Optimization #7208
opentcp/reassemble: GetBlock takes O(nlgn) in worst case
Description
The GetBlock function search the suitable StreamingBufferBlock by offset, but it relys on SBB_RB_NEXT which degree the sbb red black tree search time from O(logn) to O(n), and the SBB_RB_NEXT increases L1 dcache missing when tcp session within much tcpsegment. In production env, SBB_RB_NEXT would occoupies 8-12% cpu times. Suggest changing the way to find block to standerd red black search:
Updated by chris tang 3 months ago
1. Finds the first node A greater than or equal to the offset
2. Find A's prev node B
3. Check B->len+B->offset > offset? yes:return B ,no: return A
According to optimization above, we've decrease the cpu time from 8-12% to under 1%.

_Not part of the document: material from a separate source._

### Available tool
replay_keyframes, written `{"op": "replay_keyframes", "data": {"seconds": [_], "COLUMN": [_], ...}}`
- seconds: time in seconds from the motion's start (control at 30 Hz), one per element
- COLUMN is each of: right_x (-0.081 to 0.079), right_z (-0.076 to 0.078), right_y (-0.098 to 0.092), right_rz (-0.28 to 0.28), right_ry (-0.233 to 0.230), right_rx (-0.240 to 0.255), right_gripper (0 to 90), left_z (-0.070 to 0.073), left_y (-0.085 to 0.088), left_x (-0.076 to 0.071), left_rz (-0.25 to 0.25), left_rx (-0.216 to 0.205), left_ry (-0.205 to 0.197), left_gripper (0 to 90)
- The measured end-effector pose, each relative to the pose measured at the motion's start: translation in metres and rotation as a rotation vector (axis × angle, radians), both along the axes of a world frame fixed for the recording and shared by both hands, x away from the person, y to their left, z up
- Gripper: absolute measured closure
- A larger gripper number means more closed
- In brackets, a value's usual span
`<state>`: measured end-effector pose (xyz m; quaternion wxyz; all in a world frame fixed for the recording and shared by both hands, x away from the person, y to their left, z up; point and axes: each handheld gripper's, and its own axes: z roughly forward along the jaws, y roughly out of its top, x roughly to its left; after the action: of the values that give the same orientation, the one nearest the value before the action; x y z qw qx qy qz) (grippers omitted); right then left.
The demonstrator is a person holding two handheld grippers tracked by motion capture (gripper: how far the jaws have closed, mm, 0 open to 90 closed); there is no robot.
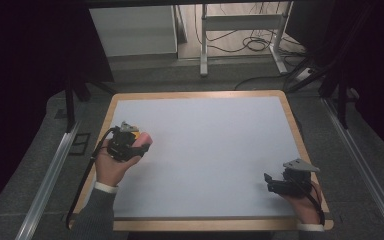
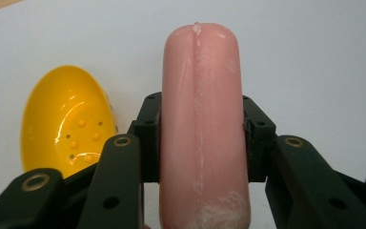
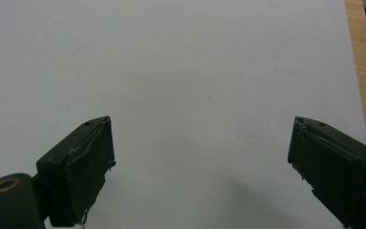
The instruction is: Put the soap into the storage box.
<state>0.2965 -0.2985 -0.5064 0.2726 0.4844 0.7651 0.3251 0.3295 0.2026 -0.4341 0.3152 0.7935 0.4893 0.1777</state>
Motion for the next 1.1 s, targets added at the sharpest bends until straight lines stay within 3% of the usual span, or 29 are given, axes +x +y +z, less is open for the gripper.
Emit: {"op": "replay_keyframes", "data": {"seconds": [0.17,0.53,1.1], "right_x": [0.0,0.0,0.0], "right_z": [0.0,0.0,-0.001], "right_y": [-0.001,-0.001,-0.001], "right_rz": [-0.007,-0.008,-0.008], "right_ry": [-0.005,-0.003,-0.001], "right_rx": [0.004,0.003,0.003], "right_gripper": [8.1,8.1,8.1], "left_z": [0.002,0.002,0.005], "left_y": [0.003,0.01,0.021], "left_x": [0.002,0.009,0.018], "left_rz": [0.01,0.03,0.067], "left_rx": [0.004,0.016,0.014], "left_ry": [-0.017,0.0,-0.007], "left_gripper": [59.9,60.0,59.9]}}
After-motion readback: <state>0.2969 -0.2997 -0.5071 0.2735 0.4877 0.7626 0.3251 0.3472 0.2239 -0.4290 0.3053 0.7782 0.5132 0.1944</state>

Updated by Shivani Bhardwaj 3 months ago
chris tang wrote in #note-1:
1. Finds the first node A greater than or equal to the offset
2. Find A's prev node B
3. Check B->len+B->offset > offset? yes:return B ,no: return AAccording to optimization above, we've decrease the cpu time from 8-12% to under 1%.
Thank you.
Q: Could you please tell how is it guaranteed that only the A's prev node B will satisfy B->len + B->offset > offset
?
Q: Could it not be any other node prior to A?
Updated by chris tang 3 months ago
Shivani Bhardwaj wrote in #note-2:
chris tang wrote in #note-1:
1. Finds the first node A greater than or equal to the offset
2. Find A's prev node B
3. Check B->len+B->offset > offset? yes:return B ,no: return AAccording to optimization above, we've decrease the cpu time from 8-12% to under 1%.
Thank you.
Q: Could you please tell how is it guaranteed that only the A's prev node B will satisfyB->len + B->offset > offset
?
Q: Could it not be any other node prior to A?

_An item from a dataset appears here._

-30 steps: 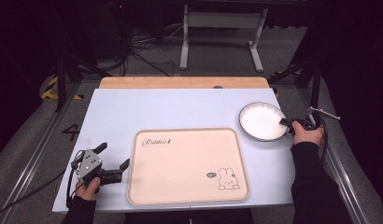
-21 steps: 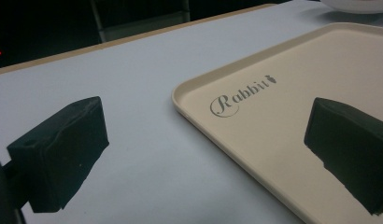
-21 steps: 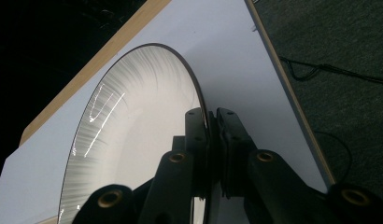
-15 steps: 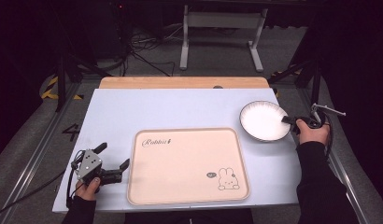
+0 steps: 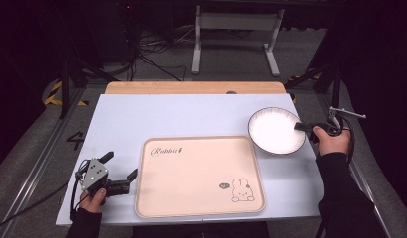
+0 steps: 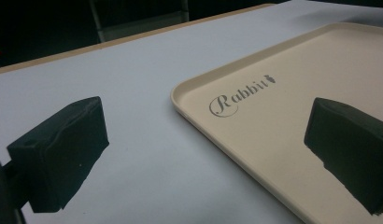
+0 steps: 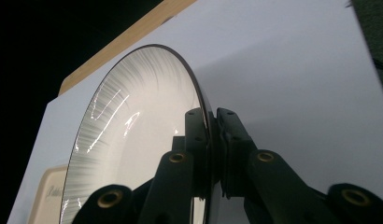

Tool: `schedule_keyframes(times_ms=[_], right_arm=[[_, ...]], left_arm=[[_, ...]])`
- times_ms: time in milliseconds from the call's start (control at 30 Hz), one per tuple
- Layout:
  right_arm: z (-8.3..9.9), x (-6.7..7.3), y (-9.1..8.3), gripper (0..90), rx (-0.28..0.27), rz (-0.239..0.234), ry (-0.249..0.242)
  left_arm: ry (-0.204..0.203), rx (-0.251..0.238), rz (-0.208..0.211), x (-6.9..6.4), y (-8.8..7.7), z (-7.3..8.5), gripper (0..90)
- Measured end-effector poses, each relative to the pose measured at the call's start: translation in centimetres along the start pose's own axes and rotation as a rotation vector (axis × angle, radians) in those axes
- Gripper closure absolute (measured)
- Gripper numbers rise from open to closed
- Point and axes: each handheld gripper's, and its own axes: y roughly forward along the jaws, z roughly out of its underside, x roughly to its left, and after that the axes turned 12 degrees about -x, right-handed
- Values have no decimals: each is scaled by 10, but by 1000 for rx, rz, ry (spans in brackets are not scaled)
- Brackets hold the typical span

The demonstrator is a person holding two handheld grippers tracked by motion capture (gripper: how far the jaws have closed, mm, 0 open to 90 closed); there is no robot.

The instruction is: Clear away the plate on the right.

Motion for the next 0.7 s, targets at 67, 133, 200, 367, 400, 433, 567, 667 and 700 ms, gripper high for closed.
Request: schedule_keyframes(times_ms=[67, 133, 200, 367, 400, 433, 567, 667, 700], right_arm=[[1, 4, -1, 842, 2, -12, -5], [2, 11, -2, 842, 14, -25, -18], [3, 18, -3, 842, 22, -38, -26], [8, 37, -4, 840, 40, -83, -62], [9, 39, -4, 840, 43, -88, -62], [9, 39, -4, 840, 43, -88, -62], [14, 49, -4, 840, 60, -113, -76], [19, 60, -2, 840, 78, -135, -87], [19, 60, -2, 840, 78, -135, -87]], left_arm=[[1, 0, 0, 0, 0, 0, 3], [1, 1, 0, 0, 0, 0, 3], [1, 0, 2, 0, 0, 0, 3], [2, 1, 3, 0, 0, 0, 2], [2, 0, 3, 0, 0, 0, 3], [2, 0, 3, 0, 0, 0, 3], [1, 0, 4, 0, 0, 0, 3], [1, 0, 3, 0, 0, 0, 3], [1, 0, 3, 0, 0, 0, 3]])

Thanks for pointing out that, that's also confused me.
So I read the SBBUpdate function code, found that new StreamingBufferBlock node will be adjusted by ConsolidateFwd and ConsolidateBackward to make sure there is only one node at a certain offset+len, overlap would be merged, only gap exists? I'm not sure if my understanding is right. If it is,i think any node prior to B will not satisfy if B satisfied B->len + B->offset > offset
?
Updated by Shivani Bhardwaj about 2 months ago
So I read the SBBUpdate function code, found that new StreamingBufferBlock node will be adjusted by ConsolidateFwd and ConsolidateBackward to make sure there is only one node at a certain offset+len, overlap would be merged, only gap exists? I'm not sure if my understanding is right. If it is,i think any node prior to B will not satisfy if B satisfied
B->len + B->offset > offset
?
Thank you for the necessary pointers. Apologies for getting back late on this.
After my analysis, I think you algorithm could actually work and yield more correct results indeed.

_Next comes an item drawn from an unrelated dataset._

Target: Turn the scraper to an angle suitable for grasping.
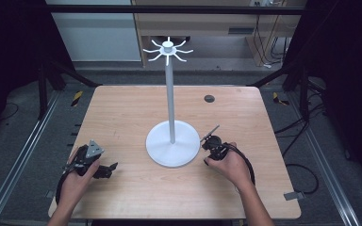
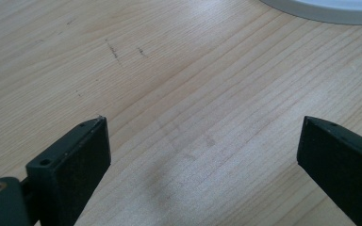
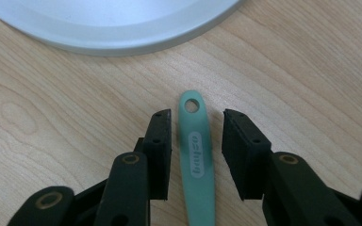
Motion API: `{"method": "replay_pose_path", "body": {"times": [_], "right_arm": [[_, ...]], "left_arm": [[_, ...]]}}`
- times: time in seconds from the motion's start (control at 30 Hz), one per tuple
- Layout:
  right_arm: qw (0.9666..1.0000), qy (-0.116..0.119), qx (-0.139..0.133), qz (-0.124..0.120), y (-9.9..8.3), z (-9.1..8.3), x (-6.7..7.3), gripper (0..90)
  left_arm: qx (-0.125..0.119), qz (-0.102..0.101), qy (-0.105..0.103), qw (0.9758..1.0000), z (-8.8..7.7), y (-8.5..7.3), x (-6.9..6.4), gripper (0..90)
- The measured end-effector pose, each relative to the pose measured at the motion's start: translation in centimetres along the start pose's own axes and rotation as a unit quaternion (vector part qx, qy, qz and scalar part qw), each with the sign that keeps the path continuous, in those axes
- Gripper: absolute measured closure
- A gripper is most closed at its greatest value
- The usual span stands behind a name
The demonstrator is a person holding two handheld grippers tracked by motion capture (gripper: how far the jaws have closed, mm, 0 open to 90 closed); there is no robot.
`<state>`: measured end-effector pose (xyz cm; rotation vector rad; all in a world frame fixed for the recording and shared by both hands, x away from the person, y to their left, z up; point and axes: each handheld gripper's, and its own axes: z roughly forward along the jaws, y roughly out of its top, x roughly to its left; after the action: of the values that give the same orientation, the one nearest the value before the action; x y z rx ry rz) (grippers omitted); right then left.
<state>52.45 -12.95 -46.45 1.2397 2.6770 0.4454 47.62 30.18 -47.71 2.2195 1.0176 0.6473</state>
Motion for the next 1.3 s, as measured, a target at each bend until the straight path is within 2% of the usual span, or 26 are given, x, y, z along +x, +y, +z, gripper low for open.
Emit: {"method": "replay_pose_path", "body": {"times": [0.23, 0.6, 0.67, 0.83, 0.9, 0.93, 1.07, 1.23, 1.3], "right_arm": [[0.9999, 0.005, 0.012, 0.004, 0.1, 0.4, 0.0, 70.1], [0.9997, 0.012, 0.019, 0.007, 0.2, 0.5, -0.1, 72.9], [0.9998, 0.007, 0.017, -0.004, 0.2, 0.5, -0.1, 73.1], [0.9998, -0.005, 0.019, -0.009, 0.2, 0.4, 0.3, 74.6], [0.9999, -0.001, 0.011, -0.012, -0.1, 0.2, 0.3, 74.8], [1.0000, 0.001, 0.006, -0.002, -0.1, 0.0, 0.3, 74.8], [0.9993, 0.000, -0.036, 0.013, -0.5, -1.6, -0.1, 74.9], [0.9950, 0.000, -0.094, 0.034, -1.4, -4.2, -0.8, 75.0], [0.9938, -0.001, -0.104, 0.038, -1.5, -4.8, -0.9, 75.0]], "left_arm": [[0.000, 0.000, -0.001, 1.0000, 0.0, 0.0, 0.0, 3.0], [0.001, 0.003, -0.001, 1.0000, 0.0, 0.0, -0.1, 3.1], [0.004, 0.005, -0.002, 1.0000, 0.0, 0.1, -0.1, 3.1], [0.000, 0.001, -0.001, 1.0000, 0.0, 0.0, -0.1, 3.1], [0.001, 0.001, -0.001, 1.0000, 0.0, 0.0, 0.0, 3.1], [0.001, 0.001, -0.001, 1.0000, 0.0, 0.0, 0.0, 3.1], [0.002, 0.003, -0.001, 1.0000, 0.0, 0.0, 0.0, 3.1], [0.002, 0.002, -0.001, 1.0000, 0.0, 0.0, 0.0, 3.1], [0.002, 0.002, -0.001, 1.0000, 0.0, 0.0, 0.0, 3.1]]}}
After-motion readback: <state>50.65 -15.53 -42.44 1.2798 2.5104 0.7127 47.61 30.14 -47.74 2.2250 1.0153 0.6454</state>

However, I'm a bit unsure about the claimed time complexity of the rbtree macros. It seems to me that RB_NEXT
(finding successor) will take the same amount of time as RB_PREV
(finding predecessor) i.e. O(lg n) per run. Please check the implementation in tree.h
in the source code. Lmk wdyt about this?
However, with the change in algorithm that you suggest, particularly the search for first node greater than equal to offset, we always seem to reach the correct node.
I'd like to understand how you'd handle the following.
Assumption: There is no offset bigger than the current offset in the tree.
1. There does exist an overlap with an existing buffer whose offset + len > offset (right most node always?)
2. There is no block covering that offset (so, perhaps we're in a GAP?)
Let's see if your PR passes our QA and if our analysis is correct. :) Please make sure to add your test results and useful pointers/test data for us to verify that as well.
Please feel free to assign the ticket to yourself since you're working on it. Thanks.
Updated by chris tang about 2 months ago
- Assignee changed from OISF Dev to chris tang
Thank you for your ongoing attention and responses to my tickets.
However, I'm a bit unsure about the claimed time complexity of the rbtree macros. It seems to me that
RB_NEXT
(finding successor) will take the same amount of time asRB_PREV
(finding predecessor) i.e. O(lg n) per run. Please check the implementation intree.h
in the source code. Lmk wdyt about this?
Sorry for my describe, yes the time complexity of RB_NEXT is equal to RB_PREV, i mean, but the GetBlock call O(n) times RB_NEXT.
for ( ; blk != NULL; blk = SBB_RB_NEXT(blk)) {
if (blk->offset >= offset)
return blk;
else if ((blk->offset + blk->len) > offset) {
return blk;
}
}
It searches from beginning of the tree, one by one, truns rb tree search into line. In worst situation, the node we find is the end block of the streaming buffer, it takes n*logn time to find it. If we find the prior node from root, we can run RB_PREV only once. Here's the code snippet:
static StreamingBufferBlock *GetBlockDo(const StreamingBuffer *sb, const uint64_t offset)
{
StreamingBufferBlock *blk;
StreamingBufferBlock *res = GetPriorBlock(sb, offset);
if (res != NULL) {
blk = SBB_RB_PREV(res);
} else {
blk = SBB_RB_MINMAX(&sb->sbb_tree, RB_INF);
}
if (blk && blk->offset + blk->len > offset) {
return blk;
}
return res;
}
However, with the change in algorithm that you suggest, particularly the search for first node greater than equal to offset, we always seem to reach the correct node.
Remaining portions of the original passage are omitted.